‘One in four DC operators fails to track energy usage’

Author: Joe Peck

A late‑2025 451 Research study, commissioned by Janitza, a German manufacturer of energy measurement and power quality monitoring equipment, reveals that nearly one in four data centre operators does not monitor the power consumption of their primary sites, even as AI workloads drive unprecedented pressure on electrical and cooling infrastructure.

Without precise, real‑time energy data, Janitza argues, operators cannot safely scale AI‑ready capacity or protect their investments.

Energy consumption without control

451 Research, the technology market intelligence unit of S&P Global, surveyed 208 data centre professionals to assess how efficiently business‑critical facilities operate today, using power usage effectiveness (PUE) as a key metric.

Just over half of respondents reported a PUE between 1.5 and 2.0, while 23% admitted they are not tracking this fundamental performance indicator at all.

The study highlights a structural business risk: power has become the limiting factor in building, scaling, and monetising AI‑capable infrastructure.

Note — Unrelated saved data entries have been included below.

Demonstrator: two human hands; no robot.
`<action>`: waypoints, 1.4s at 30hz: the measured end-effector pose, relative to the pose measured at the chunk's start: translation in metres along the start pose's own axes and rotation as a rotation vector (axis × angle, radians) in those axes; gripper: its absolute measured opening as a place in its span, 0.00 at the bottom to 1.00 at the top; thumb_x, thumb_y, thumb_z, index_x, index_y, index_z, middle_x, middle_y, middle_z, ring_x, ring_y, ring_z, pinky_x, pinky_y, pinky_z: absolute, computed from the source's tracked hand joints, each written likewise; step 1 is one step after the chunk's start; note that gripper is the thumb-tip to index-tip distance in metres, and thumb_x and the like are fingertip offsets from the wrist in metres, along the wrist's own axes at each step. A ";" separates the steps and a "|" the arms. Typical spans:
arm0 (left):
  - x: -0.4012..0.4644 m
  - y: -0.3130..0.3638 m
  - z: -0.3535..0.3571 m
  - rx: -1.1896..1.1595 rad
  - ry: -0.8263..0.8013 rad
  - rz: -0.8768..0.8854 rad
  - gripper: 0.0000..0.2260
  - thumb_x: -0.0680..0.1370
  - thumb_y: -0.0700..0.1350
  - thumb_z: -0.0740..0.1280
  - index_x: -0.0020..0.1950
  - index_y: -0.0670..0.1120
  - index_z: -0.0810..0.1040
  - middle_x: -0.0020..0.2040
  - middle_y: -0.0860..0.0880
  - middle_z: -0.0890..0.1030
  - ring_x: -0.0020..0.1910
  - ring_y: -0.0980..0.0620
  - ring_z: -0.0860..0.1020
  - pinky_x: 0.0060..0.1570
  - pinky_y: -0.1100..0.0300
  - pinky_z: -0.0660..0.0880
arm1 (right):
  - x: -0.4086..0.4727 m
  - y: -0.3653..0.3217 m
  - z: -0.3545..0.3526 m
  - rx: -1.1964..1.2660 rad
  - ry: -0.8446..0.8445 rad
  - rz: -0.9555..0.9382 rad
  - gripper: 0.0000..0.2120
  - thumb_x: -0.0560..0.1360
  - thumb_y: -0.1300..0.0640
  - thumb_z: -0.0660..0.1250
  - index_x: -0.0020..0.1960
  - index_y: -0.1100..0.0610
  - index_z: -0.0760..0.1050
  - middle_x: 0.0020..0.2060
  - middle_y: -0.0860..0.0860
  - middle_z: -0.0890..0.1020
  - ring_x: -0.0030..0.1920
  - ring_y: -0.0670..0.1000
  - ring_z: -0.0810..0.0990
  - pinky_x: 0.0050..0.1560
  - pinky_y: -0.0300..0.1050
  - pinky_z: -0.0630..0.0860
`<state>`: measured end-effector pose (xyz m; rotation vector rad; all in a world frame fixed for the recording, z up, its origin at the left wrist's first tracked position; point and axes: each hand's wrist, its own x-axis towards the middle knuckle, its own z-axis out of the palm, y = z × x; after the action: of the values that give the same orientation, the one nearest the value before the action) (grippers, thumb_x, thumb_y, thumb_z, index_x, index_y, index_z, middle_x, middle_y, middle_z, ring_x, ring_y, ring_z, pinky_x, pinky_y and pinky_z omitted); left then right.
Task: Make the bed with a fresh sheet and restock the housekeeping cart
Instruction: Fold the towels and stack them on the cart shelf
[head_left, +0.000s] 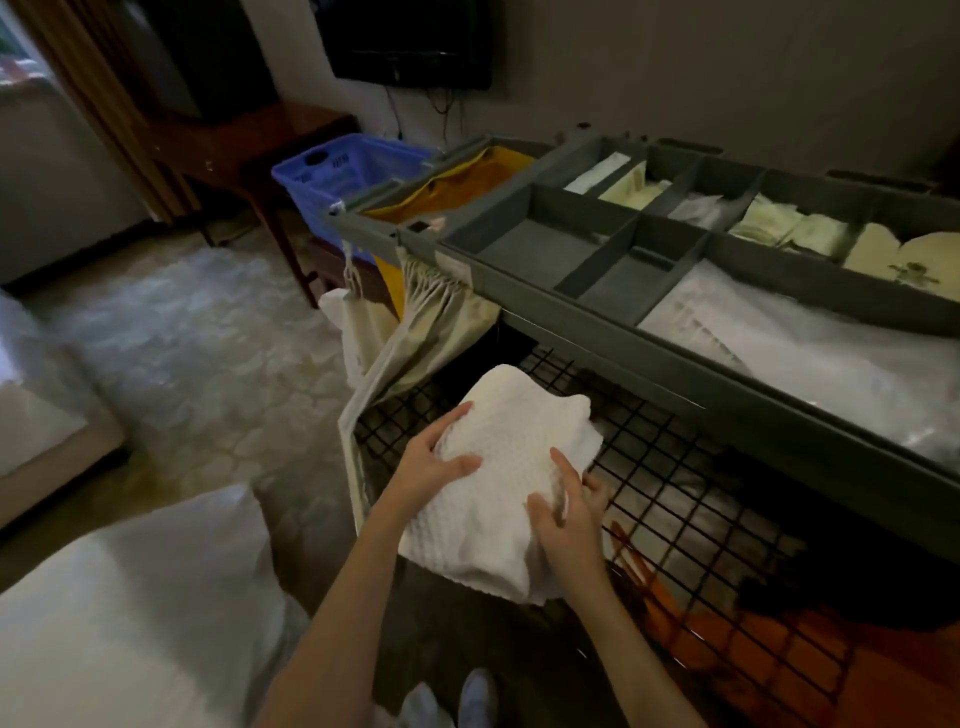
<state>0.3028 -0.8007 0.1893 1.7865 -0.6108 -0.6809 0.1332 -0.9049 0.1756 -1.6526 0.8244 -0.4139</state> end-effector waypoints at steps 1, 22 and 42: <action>0.022 -0.005 -0.010 0.017 -0.028 -0.002 0.28 0.71 0.42 0.75 0.66 0.62 0.71 0.68 0.57 0.71 0.65 0.57 0.70 0.57 0.66 0.70 | 0.012 -0.001 0.012 0.019 0.020 0.015 0.26 0.76 0.59 0.66 0.71 0.45 0.63 0.69 0.50 0.54 0.57 0.45 0.63 0.51 0.34 0.68; 0.056 -0.095 -0.019 1.021 0.111 -0.028 0.31 0.75 0.62 0.37 0.75 0.59 0.60 0.78 0.50 0.52 0.76 0.48 0.42 0.72 0.44 0.41 | 0.103 0.053 0.082 -0.711 -0.137 0.115 0.36 0.77 0.39 0.59 0.76 0.39 0.40 0.75 0.59 0.36 0.75 0.66 0.42 0.72 0.59 0.55; -0.454 -0.102 0.103 0.880 0.645 -0.571 0.28 0.74 0.58 0.50 0.72 0.52 0.69 0.73 0.47 0.68 0.74 0.41 0.61 0.69 0.38 0.55 | -0.257 0.077 -0.009 -1.052 -0.678 -0.452 0.33 0.80 0.40 0.49 0.77 0.50 0.38 0.77 0.53 0.40 0.76 0.54 0.39 0.74 0.57 0.46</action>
<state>-0.0823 -0.5244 0.1350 2.8765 0.1050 -0.1294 -0.0721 -0.7343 0.1461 -2.7357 0.0907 0.3746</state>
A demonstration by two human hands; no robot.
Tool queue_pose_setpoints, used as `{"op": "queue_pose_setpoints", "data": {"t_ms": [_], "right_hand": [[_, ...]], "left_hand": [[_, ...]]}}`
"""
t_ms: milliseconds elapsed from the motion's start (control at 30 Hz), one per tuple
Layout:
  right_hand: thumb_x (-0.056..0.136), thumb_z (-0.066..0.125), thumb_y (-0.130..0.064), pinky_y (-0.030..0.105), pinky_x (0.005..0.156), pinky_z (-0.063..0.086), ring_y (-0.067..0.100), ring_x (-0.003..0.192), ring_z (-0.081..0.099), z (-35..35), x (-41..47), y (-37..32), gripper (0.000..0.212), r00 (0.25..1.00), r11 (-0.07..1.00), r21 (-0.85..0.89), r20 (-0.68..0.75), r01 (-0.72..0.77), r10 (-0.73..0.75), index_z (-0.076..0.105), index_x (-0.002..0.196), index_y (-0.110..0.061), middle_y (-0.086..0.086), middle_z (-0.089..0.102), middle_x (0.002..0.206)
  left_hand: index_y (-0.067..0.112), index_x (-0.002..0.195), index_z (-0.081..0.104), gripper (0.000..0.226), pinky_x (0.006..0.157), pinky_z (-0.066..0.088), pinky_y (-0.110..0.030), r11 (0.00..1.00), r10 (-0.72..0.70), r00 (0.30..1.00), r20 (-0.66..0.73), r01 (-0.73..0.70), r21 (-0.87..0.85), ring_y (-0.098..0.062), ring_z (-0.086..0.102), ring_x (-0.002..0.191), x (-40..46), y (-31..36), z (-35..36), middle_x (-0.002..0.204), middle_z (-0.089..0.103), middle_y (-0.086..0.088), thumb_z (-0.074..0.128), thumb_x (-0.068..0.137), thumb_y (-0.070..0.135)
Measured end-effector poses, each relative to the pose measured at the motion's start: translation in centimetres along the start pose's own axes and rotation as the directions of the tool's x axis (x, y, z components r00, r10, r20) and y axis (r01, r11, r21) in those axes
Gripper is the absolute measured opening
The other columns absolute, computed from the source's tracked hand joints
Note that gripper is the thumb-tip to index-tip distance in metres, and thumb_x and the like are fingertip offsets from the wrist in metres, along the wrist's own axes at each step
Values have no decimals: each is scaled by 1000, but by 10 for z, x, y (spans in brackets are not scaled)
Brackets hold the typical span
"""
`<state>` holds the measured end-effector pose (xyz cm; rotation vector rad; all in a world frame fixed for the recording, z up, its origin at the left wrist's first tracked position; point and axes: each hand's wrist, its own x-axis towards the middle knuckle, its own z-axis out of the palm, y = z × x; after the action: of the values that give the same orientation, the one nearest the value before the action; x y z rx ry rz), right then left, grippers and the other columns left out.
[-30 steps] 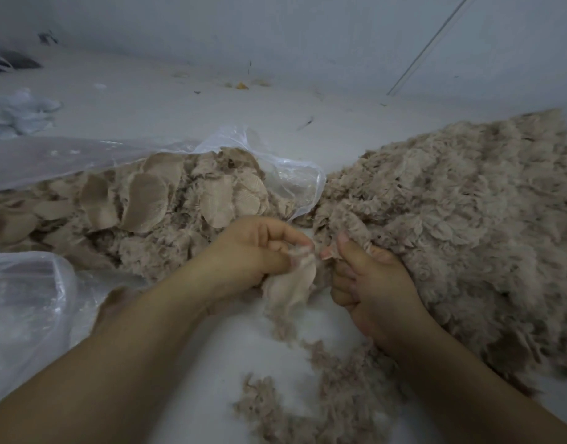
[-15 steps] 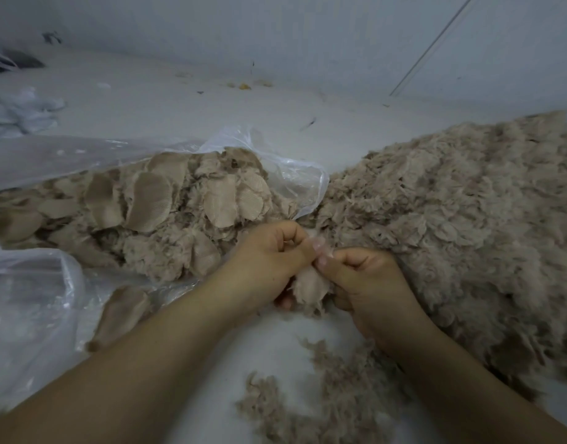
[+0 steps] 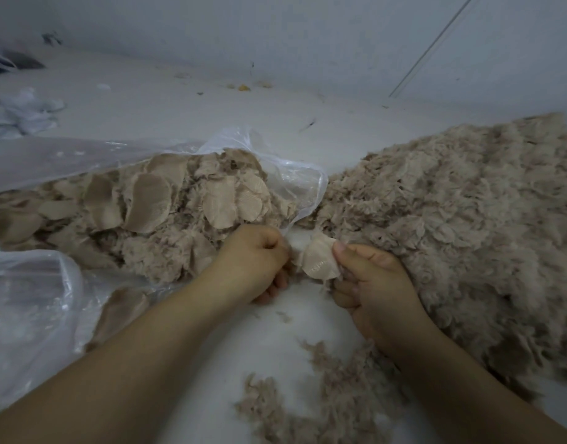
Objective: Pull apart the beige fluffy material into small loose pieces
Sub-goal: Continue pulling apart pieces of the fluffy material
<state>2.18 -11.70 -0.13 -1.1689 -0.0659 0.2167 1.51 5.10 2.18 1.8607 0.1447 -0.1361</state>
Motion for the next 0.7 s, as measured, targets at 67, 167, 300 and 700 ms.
{"op": "queue_pose_setpoints", "data": {"t_ms": [67,167,300,700], "right_hand": [[96,51,-16,14,37,18,4,36,20,0,0,-1,38,1000,1000,14,-8,-9,9,56,60,-8,-2,30,46],[91,55,-24,14,34,22,4,34,23,0,-2,-3,33,1000,1000,6,0,-29,29,53,63,-6,-2,35,45],[80,58,-32,15,35,21,4,35,21,2,-2,-4,35,999,1000,3,26,-21,21,52,49,-17,-4,30,43],[78,60,-25,15,37,17,6,37,18,0,-2,-5,31,997,999,21,75,-23,22,46,52,-18,-2,25,48]], "left_hand": [[3,70,61,24,38,41,-23,998,-51,975,216,45,32,-22,51,36,-7,-1,2,54,61,-14,50,92,2],[4,80,64,20,40,49,-26,998,-67,842,536,64,25,-26,60,45,-19,0,5,63,65,-15,53,96,6],[4,87,57,27,31,32,-19,998,25,935,355,-4,-59,-25,54,36,-14,4,3,60,60,-10,76,82,21],[0,98,51,3,35,38,-23,941,221,943,251,-139,-308,-26,57,41,-12,4,3,65,61,-16,50,99,2]]}}
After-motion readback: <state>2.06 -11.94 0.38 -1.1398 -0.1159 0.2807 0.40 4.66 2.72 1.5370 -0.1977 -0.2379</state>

Highly dynamic AI workloads drive power fluctuations of up to 40–70% within milliseconds, creating new challenges for power quality and increasing the risk of outages and equipment damage.

The report notes, “In an environment where milliseconds matter, flexibility and data expertise are the critical differentiators.”

The findings suggest that reliable, high‑resolution energy data now underpins predictive maintenance, capacity planning, and revenue optimisation in modern data centres.

Janitza says operators who capture and analyse detailed power and power‑quality data can detect emerging faults earlier, extend the lifetime of critical components, and avoid unplanned downtime.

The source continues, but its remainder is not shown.